Changing keyholders is also much easier than with an immutable MultiSig wallet. With MPC, the parties simply agree to generate a new set of encrypted key shares based on the same underlying key, so funds never need to leave the wallet.
Drawbacks of MPC wallets
MPC wallets also come with several considerations for institutions.
Slower approvals
While MPC wallets can be more efficient than cold wallets, they are potentially still slower to use than other types of online wallets due to the longer transaction times involved in computing multiple signature shards.
Companies must also consider the optimal organizational setup for obtaining approvals efficiently, given the requirement to coordinate multiple parties for a signature.
Complexity
MPC wallets are sophisticated tools requiring technical expertise and an understanding of the specific complexities of setting up multi-signature approvals. It’s necessary to engage a specialist provider or employ someone in-house with expertise in MPC wallets and how to use them.
Not bulletproof
A final consideration is that although MPC wallets offer state-of-the-art institutional digital asset security, they are not necessarily a cast-iron guarantee of fund safety in all circumstances.
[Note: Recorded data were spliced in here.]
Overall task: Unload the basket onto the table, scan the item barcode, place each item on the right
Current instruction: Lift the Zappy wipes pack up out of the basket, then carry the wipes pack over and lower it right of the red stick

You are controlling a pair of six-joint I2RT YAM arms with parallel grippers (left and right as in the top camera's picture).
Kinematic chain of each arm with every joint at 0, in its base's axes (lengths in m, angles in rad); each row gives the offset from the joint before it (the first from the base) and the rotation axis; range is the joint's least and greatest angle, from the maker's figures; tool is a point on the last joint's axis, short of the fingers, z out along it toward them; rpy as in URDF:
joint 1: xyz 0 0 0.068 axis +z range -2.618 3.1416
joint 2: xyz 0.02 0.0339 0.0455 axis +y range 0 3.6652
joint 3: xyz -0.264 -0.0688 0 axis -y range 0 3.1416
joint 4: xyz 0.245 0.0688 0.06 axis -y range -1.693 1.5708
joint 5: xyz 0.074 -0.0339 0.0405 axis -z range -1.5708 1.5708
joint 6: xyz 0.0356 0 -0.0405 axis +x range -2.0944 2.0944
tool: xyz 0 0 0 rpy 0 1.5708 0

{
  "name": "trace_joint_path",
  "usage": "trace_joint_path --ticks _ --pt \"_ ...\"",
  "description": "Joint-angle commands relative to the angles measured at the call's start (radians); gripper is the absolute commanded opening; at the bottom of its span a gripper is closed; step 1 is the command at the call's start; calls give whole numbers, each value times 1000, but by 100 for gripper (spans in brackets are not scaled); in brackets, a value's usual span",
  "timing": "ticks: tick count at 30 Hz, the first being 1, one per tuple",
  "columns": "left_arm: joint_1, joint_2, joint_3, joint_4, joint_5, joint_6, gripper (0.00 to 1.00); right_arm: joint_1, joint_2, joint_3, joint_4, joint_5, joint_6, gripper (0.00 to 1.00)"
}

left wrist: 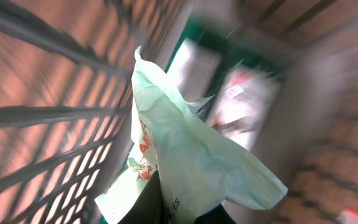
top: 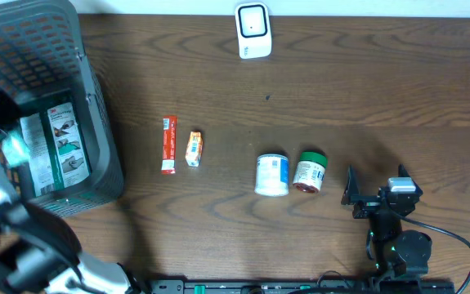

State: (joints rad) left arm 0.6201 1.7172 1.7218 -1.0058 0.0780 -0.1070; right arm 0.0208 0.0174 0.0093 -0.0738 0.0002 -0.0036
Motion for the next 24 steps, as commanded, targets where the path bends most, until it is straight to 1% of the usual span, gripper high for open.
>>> trace_joint_path --ticks 1,4,5,7,10,11,12,15,16,19,24 --pt "2 -159 39 17 234 -66 7 -6 -4 -4 -1 10 3 99" --pt "2 -244 38 23 512 -76 7 -6 -4 -4 -1 10 3 99" --pt "2 -272 39 23 640 -76 7 -6 -4 -4 -1 10 3 99" --pt "-9 -314 38 19 829 -75 7 -6 -4 -4 -1 10 3 99" --pt "-73 -341 36 15 990 -59 7 -6 -4 -4 -1 10 3 99" --pt "-134 -343 35 11 1036 -39 7 -6 -4 -4 -1 10 3 99" --pt "-154 -342 34 6 1040 -30 7 -6 -4 -4 -1 10 3 99" --pt "-286 -319 16 -31 1037 16 7 -6 -4 -4 -1 10 3 99" --pt "-361 -298 -7 -53 1037 35 7 -6 -4 -4 -1 10 3 99" --pt "-491 -251 -50 -82 1037 92 7 -6 -4 -4 -1 10 3 99" --pt "-673 -138 -84 -89 1036 142 7 -6 -4 -4 -1 10 3 99"
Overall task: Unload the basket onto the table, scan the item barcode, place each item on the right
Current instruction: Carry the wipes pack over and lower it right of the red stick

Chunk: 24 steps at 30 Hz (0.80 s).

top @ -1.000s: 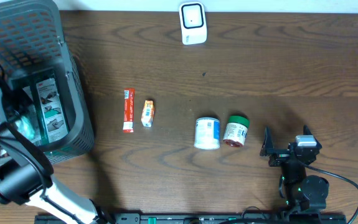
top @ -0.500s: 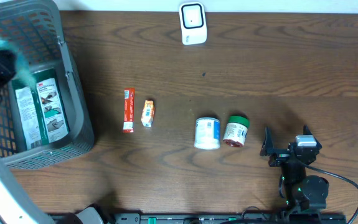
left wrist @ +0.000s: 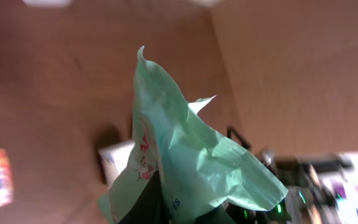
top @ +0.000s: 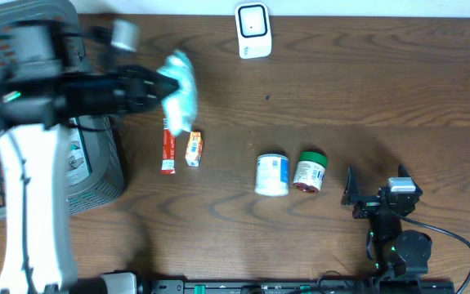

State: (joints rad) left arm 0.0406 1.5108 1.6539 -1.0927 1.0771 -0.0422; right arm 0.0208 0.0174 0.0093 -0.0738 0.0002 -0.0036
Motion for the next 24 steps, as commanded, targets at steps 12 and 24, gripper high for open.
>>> trace_joint_path --ticks 12,24 --pt "-272 473 -16 214 42 31 7 -6 -4 -4 -1 10 3 99" --pt "-269 727 -16 359 90 -1 7 -6 -4 -4 -1 10 3 99"
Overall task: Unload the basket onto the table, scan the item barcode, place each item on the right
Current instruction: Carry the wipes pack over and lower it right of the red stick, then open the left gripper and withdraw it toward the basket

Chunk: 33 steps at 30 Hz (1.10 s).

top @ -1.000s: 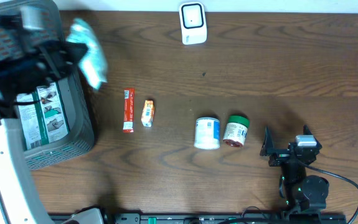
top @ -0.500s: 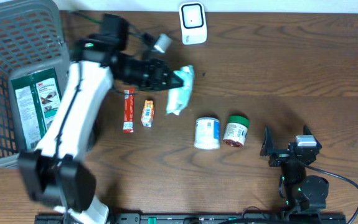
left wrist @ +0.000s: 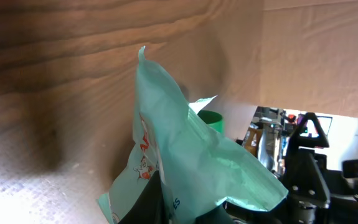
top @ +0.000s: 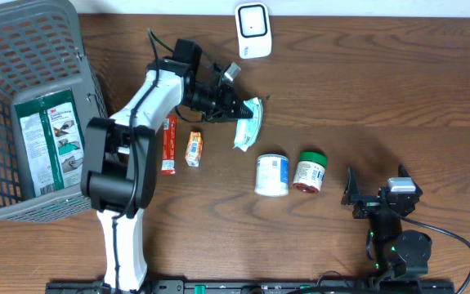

If a hacker were to find and decrypt all necessary key shards, they could still intervene in a transaction.
Nevertheless, MPC wallets are still among the most secure options for digital asset storage on the market, and their benefits outweigh the drawbacks for most custodians.
MPC wallets essentials
- MPC wallets are a type of institutional digital asset wallet using Multi-Party Computation, an advanced form of cryptography.
- MPC enables multiple parties to jointly compute a private key as an output without revealing their respective inputs.
- MPC wallets offer enhanced storage and transaction security and are more user-friendly for institutions where compliance rules require that multiple signatories approve a transaction.